[sled agent] Consider setting uniform coreadm values to extract info from terminating processes? #1597

smklein · 2022-08-16T17:21:56Z

In the 8/16 control plane sync, we discussed the possibility of using https://illumos.org/man/8/coreadm to set a filter to extract core files from crashing non-global zones into the global zone.

Currently, when non-global zone services terminate, Sled Agent stops and deletes the underlying zone. This helps avoid leakage of that resource - we have no further execution-time usage for it - but limits visibility.

By dumping core files into the global zone, we'd be able to inspect errors, even after the zone is destroyed.

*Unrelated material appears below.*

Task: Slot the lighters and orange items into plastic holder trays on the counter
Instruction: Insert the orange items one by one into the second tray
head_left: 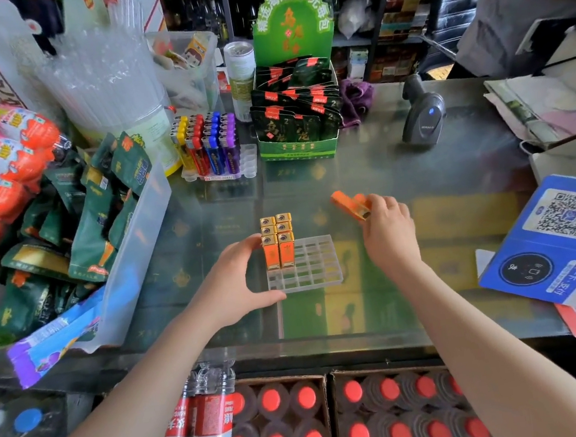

rmustacc · 2022-08-16T17:30:45Z

In particular, we want to enable global cores and use the %z token to include the zone name for disambiguation. In the past we've done things like /var/xxx/%z/core.%f.%p.

jclulow · 2022-08-16T19:17:07Z

A request: probably please don't hard code /var paths (or use of rpool specifically) for any more large files. It seems fine as a default but in the ramdisk environment we're going to want to direct those files to specific tmpfs or other mounted pools, etc. The current use of /var/oxide for writing a bunch of larger files is something we'll probably have to unwind so it'll be good to avoid adding more things like that.

leftwo · 2022-08-29T16:48:36Z

In the past we've done things like /var/xxx/%z/core.%f.%p.

coreadm wants the directory to exist before it will create a core. If we use /%z/ as part of the path, then I believe something outside coreadm will need to create that directory. In previous use cases, was there another subsystem that created the %z directory, or did I just miss the coreadm option that would create on demand?

davepacheco · 2022-09-07T22:45:27Z

I believe that in the case being referenced (Joyent's SmartOS), the path was really /zones/%z/cores/core.%f.%p, and yes, that directory was created by the machinery that created the zone (vmadm(1M)).

leftwo · 2022-09-08T00:18:37Z

I believe that in the case being referenced (Joyent's SmartOS), the path was really /zones/%z/cores/core.%f.%p, and yes, that directory was created by the machinery that created the zone (vmadm(1M)).

https://www.illumos.org/issues/2123
That vmadm?

jclulow · 2022-09-08T00:34:05Z

If we need to create a cores directory we can do that in the brand code. It has hooks for installing and for booting and so on.

leftwo · 2022-09-08T00:36:03Z

If we do want a .../%z/... in the path, then something will need to both create that directory on zone creation, and remove it (if empty) when the zone goes away. Otherwise we are left with a record of every zone ever created.

davepacheco · 2022-09-08T15:33:54Z

I believe that in the case being referenced (Joyent's SmartOS), the path was really /zones/%z/cores/core.%f.%p, and yes, that directory was created by the machinery that created the zone (vmadm(1M)).

https://www.illumos.org/issues/2123 That vmadm?

I expect so. I'm not sure where the path was actually managed, though. Maybe as Josh suggested it was done in the brand code.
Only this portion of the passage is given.